A vitória é em síntese, óbvia. Apesar das "reclamações" os últimos anos trouxeram um certo sentido de estabilidade e rumo para o país. Podem estar algumas estratégias erradas ou disvirtuadas mas no fundo uma maioria de portugueses acha que o melhor é nos mantermos como estamos. Mesmo que o PM seja um pouco autoritário, afinal se a Itália tem um bon-vivant e gostam, nós por cá...
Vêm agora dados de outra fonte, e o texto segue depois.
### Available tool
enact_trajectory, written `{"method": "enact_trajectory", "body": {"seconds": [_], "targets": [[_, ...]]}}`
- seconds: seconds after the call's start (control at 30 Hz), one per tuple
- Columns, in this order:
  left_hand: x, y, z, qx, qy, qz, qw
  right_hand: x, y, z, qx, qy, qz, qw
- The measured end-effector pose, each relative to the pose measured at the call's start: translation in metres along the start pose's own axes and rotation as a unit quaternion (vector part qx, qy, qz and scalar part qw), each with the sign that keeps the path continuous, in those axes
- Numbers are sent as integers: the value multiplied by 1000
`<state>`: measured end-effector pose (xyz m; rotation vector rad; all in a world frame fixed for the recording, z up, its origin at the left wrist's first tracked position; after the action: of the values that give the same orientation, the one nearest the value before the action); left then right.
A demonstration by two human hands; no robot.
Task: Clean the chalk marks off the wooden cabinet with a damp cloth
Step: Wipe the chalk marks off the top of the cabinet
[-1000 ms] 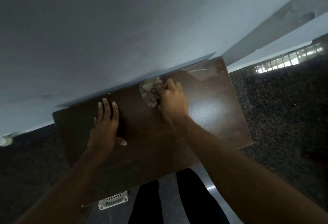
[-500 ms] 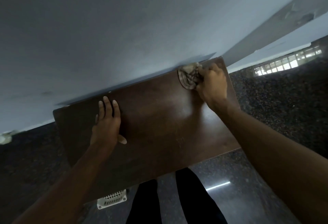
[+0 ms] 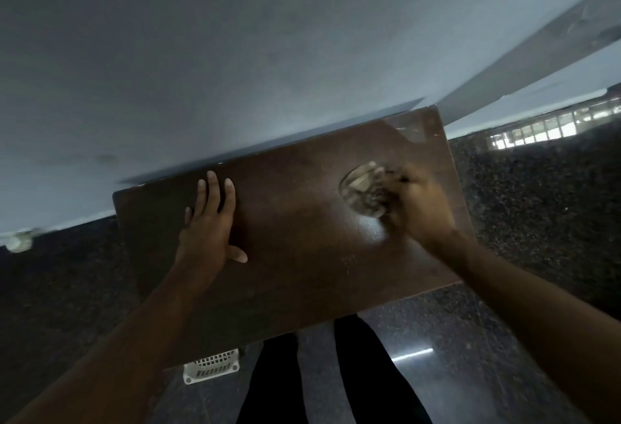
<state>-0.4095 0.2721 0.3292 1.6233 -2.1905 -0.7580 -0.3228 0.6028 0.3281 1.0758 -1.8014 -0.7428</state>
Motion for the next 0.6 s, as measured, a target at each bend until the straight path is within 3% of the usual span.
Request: {"method": "enact_trajectory", "body": {"seconds": [0.13,0.27,0.37,0.47,0.53,0.6], "targets": [[0,-2,1,-5,2,1,1000,-50,41,23,-82,-160,-38,983],[0,-2,4,2,4,1,1000,-26,51,60,-139,-263,12,955],[-2,-2,5,4,8,-10,1000,14,34,69,-137,-207,23,968],[-2,-2,4,-1,5,-30,1000,49,6,55,-50,-68,-1,996],[-2,-3,3,-4,3,-36,999,53,-3,36,0,13,-21,1000],[-1,-2,4,-5,1,-34,999,33,-1,22,0,40,-22,999]]}}
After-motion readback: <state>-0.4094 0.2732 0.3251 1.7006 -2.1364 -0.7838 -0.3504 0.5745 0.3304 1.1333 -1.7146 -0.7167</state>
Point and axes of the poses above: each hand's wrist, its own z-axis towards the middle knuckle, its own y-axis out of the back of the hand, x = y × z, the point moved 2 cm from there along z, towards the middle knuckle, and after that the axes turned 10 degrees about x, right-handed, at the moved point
A maioria relativa conseguida, mesmo sendo uma derrota, transforma-se numa vitória sobre todos os que vaticinavam o fim. Mas Sócrates deverá provar se é capaz de governar em minoria socorrendo-se de compromissos parlamentares onde o interesse geral do país seja bem definido e defendido.


PSD

Alguém conseguiria conceber um novo governo nesta altura do campeonato, ainda para mais com Manuela Ferreira Leite à cabeça? O PSD perdeu justamente pelo seu passado e não conseguir explicar um futuro plausível. A ânsia de derrubar fê-lo cair estatelado sem qualquer vislumbre de, nas presentes condições encontrar meios que o façam levantar de novo. A hora da verdade chegou e da forma mais rude que podiam imaginar.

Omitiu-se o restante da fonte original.